Here Wilson testified that he had given up his home in Philadelphia and had come to Albuquerque with his wife and daughters with the intention of making Albuquerque his permanent home, that he had either sold or removed his furniture and effects to Albuquerque, and had permanently abandoned his home in Philadelphia. The court had the right to believe this evidence offered by Wilson. It is true that witnesses testified to conversations with Wilson prior to this time which indicated that at that time Wilson contemplated making the change temporarily only, but it may be that thereafter he formed the fixed purpose and intention of permanently residing in Albuquerque. The evidence justified the finding. I do not attach any importance to the point made by .appellants to the effect that the enumeration of certain disqualifications of persons from becoming executors of wills by section 2223, Code 1915, does not conclude the court from refusing letters testamentary upon grounds other than those named in the statute, such as bad character, insolvency, and antagonistic interest, as 'the court did not refuse the letters. A different question might be here if letters had been refused on some other than statutory grounds.
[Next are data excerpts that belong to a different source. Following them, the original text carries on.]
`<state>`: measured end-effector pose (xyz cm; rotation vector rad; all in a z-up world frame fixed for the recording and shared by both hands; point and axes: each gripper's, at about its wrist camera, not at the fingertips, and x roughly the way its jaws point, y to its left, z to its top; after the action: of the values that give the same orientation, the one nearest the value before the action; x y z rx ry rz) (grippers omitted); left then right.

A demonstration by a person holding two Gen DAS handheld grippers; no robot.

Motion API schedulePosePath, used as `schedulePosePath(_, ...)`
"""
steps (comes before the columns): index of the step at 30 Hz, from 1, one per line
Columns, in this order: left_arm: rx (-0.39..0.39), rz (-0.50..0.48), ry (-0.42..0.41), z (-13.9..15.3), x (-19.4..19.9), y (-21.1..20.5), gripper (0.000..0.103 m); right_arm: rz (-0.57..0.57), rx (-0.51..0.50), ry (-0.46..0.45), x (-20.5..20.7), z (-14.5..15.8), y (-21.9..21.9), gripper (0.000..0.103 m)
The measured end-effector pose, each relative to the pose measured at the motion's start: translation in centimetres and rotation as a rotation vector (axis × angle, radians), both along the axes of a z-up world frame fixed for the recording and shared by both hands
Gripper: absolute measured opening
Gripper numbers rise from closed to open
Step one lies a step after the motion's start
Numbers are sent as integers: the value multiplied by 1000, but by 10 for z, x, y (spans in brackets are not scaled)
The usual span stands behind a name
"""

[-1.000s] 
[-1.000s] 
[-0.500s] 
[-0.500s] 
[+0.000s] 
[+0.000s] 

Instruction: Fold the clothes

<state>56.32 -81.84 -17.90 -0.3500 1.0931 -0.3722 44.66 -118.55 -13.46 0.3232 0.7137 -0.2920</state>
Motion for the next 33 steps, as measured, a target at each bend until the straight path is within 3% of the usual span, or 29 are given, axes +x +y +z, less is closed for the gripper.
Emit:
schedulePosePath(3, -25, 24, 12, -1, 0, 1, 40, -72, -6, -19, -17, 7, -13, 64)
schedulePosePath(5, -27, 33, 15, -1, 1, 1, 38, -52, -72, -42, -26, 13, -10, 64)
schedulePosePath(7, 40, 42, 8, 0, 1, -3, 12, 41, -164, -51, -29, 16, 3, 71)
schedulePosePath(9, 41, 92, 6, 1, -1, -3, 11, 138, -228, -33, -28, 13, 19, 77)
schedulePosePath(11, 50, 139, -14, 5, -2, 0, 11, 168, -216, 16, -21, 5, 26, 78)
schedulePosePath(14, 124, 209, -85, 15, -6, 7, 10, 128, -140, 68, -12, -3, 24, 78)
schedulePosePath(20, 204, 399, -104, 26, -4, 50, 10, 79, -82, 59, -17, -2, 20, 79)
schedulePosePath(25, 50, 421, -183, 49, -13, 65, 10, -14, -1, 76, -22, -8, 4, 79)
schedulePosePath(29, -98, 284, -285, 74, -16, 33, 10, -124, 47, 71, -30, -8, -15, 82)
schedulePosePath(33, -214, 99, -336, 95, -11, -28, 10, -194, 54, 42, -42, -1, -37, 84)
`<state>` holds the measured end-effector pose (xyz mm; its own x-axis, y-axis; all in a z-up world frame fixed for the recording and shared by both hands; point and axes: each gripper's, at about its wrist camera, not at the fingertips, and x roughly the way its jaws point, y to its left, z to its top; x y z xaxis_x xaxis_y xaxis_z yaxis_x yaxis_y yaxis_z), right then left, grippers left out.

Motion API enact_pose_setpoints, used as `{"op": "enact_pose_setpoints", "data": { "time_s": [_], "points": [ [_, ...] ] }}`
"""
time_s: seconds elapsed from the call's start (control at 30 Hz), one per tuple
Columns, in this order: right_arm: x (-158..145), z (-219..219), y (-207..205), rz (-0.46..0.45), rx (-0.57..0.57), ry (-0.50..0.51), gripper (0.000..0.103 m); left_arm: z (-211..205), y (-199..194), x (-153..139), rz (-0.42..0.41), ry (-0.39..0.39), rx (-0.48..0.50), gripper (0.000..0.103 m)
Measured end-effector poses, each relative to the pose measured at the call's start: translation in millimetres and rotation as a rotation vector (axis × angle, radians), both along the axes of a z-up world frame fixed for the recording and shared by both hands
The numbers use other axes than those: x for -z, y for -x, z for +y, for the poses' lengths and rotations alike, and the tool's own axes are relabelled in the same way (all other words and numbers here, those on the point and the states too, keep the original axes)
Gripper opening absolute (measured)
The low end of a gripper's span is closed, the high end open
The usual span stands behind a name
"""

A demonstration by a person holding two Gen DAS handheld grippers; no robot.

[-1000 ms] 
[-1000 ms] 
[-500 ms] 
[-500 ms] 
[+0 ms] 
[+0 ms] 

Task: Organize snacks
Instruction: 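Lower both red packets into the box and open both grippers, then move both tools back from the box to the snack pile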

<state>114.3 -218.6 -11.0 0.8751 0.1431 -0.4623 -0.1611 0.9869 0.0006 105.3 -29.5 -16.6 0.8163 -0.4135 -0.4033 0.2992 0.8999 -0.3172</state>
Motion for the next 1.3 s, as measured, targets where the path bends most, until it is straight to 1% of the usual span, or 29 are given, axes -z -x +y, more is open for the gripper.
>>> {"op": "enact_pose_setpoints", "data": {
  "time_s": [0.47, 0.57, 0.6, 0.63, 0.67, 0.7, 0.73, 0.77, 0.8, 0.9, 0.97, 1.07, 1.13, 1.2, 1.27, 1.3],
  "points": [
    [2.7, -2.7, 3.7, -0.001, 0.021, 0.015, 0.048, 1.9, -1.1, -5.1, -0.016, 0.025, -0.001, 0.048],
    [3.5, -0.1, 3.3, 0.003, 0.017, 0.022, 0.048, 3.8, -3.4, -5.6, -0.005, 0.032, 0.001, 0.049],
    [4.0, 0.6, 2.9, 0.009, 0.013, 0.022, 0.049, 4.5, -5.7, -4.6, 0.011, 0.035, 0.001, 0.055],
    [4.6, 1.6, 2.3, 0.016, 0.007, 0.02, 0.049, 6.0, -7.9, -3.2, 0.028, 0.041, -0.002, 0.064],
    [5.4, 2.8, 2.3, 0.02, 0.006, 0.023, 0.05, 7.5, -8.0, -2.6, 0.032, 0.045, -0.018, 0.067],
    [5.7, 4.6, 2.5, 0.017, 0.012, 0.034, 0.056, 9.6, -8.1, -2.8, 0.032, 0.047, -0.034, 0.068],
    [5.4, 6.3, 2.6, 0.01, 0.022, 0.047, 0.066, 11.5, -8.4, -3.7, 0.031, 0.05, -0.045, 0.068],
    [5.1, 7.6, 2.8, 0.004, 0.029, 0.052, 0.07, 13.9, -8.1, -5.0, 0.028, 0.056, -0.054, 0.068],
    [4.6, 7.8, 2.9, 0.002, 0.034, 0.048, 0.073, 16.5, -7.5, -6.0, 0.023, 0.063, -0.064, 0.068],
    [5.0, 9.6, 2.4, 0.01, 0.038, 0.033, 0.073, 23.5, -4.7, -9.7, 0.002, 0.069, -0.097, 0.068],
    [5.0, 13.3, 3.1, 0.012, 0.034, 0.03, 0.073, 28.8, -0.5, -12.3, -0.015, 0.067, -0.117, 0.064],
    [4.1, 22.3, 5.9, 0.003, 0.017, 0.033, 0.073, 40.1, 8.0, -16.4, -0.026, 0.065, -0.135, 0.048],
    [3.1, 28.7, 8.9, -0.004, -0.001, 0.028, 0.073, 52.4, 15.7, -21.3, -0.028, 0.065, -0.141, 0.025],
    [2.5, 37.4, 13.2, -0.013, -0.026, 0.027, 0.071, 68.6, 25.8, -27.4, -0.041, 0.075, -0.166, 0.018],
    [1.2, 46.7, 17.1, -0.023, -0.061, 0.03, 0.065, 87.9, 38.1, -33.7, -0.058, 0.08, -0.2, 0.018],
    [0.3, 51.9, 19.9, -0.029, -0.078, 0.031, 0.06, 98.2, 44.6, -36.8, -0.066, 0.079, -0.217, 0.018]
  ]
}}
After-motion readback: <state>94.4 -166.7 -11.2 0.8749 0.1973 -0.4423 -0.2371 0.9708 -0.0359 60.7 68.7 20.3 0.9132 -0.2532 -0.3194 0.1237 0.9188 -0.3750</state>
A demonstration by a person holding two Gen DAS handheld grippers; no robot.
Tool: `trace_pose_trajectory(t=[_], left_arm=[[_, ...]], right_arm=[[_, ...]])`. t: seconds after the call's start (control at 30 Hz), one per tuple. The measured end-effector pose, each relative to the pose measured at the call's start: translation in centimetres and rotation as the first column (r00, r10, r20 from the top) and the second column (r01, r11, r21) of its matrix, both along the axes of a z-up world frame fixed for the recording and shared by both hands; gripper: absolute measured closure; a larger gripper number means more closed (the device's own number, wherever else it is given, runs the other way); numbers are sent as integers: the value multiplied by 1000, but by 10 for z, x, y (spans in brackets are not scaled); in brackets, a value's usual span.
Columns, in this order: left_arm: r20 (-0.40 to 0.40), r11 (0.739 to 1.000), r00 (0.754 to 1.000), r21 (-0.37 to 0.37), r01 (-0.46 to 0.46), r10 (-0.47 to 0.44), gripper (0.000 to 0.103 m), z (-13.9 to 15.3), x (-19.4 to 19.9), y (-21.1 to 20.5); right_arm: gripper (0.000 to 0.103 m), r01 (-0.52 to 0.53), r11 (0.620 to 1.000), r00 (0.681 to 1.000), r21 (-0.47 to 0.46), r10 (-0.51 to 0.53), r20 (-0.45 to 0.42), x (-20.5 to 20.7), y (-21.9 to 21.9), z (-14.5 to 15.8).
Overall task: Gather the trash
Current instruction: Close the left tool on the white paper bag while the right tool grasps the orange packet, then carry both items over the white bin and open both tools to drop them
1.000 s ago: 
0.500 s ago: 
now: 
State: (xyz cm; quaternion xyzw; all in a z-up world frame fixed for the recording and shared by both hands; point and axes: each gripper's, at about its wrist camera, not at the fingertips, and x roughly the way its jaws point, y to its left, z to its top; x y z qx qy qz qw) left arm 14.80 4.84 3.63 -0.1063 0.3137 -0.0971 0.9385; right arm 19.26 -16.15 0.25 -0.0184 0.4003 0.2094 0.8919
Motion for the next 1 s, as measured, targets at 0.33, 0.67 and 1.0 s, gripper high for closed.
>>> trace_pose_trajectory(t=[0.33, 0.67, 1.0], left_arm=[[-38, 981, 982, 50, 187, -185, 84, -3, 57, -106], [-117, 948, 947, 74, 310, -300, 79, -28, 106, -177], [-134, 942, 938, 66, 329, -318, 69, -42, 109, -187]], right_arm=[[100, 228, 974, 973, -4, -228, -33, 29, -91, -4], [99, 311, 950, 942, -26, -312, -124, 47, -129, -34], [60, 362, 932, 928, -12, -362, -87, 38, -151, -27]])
The only other point requiring consideration is the refusal of the court to admit in evidence a letter written by Wilson to the legatee under a will, but the statement as to the contents of the letter in the offer of evidence, I think, shows that no prejudice resulted by reason of the refusal. The offer was to show that the letter in question written by Wilson to Mrs. Pauchet since the commencement of the proceedings to be appointed executor, and during Wilson’s sojourn in New Mexico, stated in substance that he was coming here — obliged to come here— solely for the purpose of protecting the interests of Mrs. Pauchet in this estate, and in connection with the properties of the estate. As I have attempted to show heretofore, the motive prompting his taking up his residence in New Mexico was wholly immaterial.
It is urged that the evidence in this case is of such a nature that it ought not to be held that there was substantial evidence offered to establish the bona fide residence in New Mexico of Joseph R. Wilson. I do not agree with this statement. The court had the right to believe Wilson if it so elected.
I agree that the opinion heretofore filed on the motion was erroneous, and for that reason consent to its withdrawal.
For the reasons stated, I concur in the affirmance.